LINDA MELI

Published on March 23rd, 2022

Linda Meli

Gig posters didn’t just illustrate the age of sex, drugs and rock ’n’ roll; they created it. Promotional art shaped consciousness and identity in tandem with the music, and helped different scenes and eras be seen as much as heard. Decades along, the blazing output of artists such as Victor Moscoso and Frank Kozik occupies museums and beckons today’s creators.

Which brings us to Linda Meli, a graphic designer and illustrator based in Germany whose work and visual palette are often — though not always — rock poster-powered. Meli’s Matisse-like creations for this month’s PureHoney are a world of their own, while a spin through her Instagram also reveals mind-altering musical visions.
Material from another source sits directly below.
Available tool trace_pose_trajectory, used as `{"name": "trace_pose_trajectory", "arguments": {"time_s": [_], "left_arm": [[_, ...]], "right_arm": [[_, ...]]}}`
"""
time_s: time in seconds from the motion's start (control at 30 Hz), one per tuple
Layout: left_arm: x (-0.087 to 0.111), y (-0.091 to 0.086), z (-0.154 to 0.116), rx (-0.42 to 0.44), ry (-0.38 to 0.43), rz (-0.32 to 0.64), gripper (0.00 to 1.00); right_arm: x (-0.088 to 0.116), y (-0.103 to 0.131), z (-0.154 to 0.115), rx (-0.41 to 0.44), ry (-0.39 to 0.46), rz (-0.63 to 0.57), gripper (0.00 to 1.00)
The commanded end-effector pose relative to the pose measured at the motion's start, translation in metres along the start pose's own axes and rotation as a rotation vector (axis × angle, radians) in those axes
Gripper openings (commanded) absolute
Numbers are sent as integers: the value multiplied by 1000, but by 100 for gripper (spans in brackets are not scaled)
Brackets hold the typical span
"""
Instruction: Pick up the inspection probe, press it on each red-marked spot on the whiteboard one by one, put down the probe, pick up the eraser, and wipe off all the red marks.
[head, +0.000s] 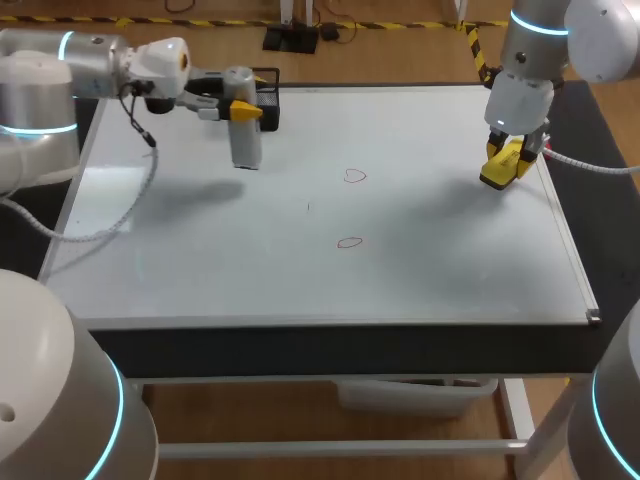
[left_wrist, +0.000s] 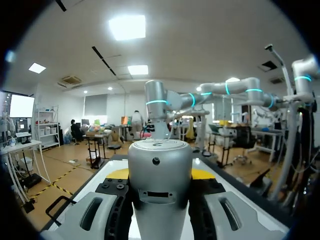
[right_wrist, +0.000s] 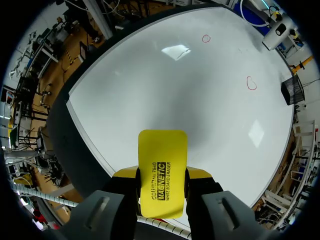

Salmon pink pharmaceuticals cascade over a staring goth-like figure in the record release poster for “Queen of the Pill” by The Jackets. For the band Surfbort, it’s their name, woven through orange flames shooting out of a lighter in the hand of a tattooed punk rocker. One of Meli’s favorite recent projects is a series of lithographs illustrating a typically offbeat Tom Waits song, “Shore Leave.”

“My favorite thing to do when I started working as a graphic designer was to create posters, and

The Psycho Daisies

I just never stopped,” Meli says in an interview with PureHoney. “Bringing design and music together is a great passion of mine. I love discovering new music and then try to represent it in a visual way.”

Meli’s list of artistic influences covers painters, picture books and lyrics like the eerie refrains of retro folkie C.W. Stoneking’sTalkin Lion Blues.” She’s also drawn inspiration from ’50s and ’60s Swiss illustrators. “They made some great book and LP covers,” she says of those midcentury Europeans. “I have also always been fascinated by the countless music (mostly jazz) posters by Niklaus Troxler.”

Five years ago, Meli’s connection’s with Alaina Janack, concert promoter and founder of the Bern, Switzerland-based Hush Hush booking agency, got Meli her first gig poster commission, for the Canadian musician Daniel Romano — “which is still one of my favorites,” she adds.

The first Meli-Janack collaboration became a productive friendship, with Meli at one point churning out music posters nightly and attending almost every Hush Hush-produced concert. Meli’s client list has only grown since then. “One of my current favorite works is the poster for the Viennese musician Voodoo Jürgens,” she says. “It’s actually an oil painting on cardboard, which I then reproduced on a so-called Riso printer.”

Meli also works in photography, ceramics and crafts. She’s a writer as well as a DIY maker. “I still think of myself primarily as a graphic designer,” she says. “But I notice how I’m moving away from that step by step.”

Her Instagram represents that evolution with everything from tooth-shaped plant holders — “sensitive, somehow weird grown teeth,” as she puts it — to pocket ’zines to photographs shot analog on 35-millimeter film. Her work all told emanates fragility, dreaminess and freedom with a countercultural vibe — an eternal summer. As she takes on new mediums, she says she’s “trying to find the balance between graphic design jobs and free art.”

Her creativity and willingness to branch out — she recently taught herself a method of drawing directly on large stones — can be spring from curiosity, boredom or gift-giving. She says the first ceramic tooth plant holder she ever made functioned as “a gift for a friend in the hospital, a good luck charm and roommate.”

Most recently, Meli and three friends transformed an old retail kiosk in Bern into a tiny art gallery called “Suuri Zunge” — named, she says, after “a sour candy that my friend bought in that kiosk when he was a kid.” The site hosts exhibitions, concerts, art markets and workshops for young makers, and has its own Instagram at @suuri_zunge.

Outgrowing her apartment, Meli is in search of a studio with room for her paintings and her rather large ceramic kiln. She’s always on the lookout for new projects and inspirations. She mentions another performer in the mold of Waits and Stoneking with a mysterious, old-world air: “I would love to illustrate a booklet for one of Bill Callahan’s songs.”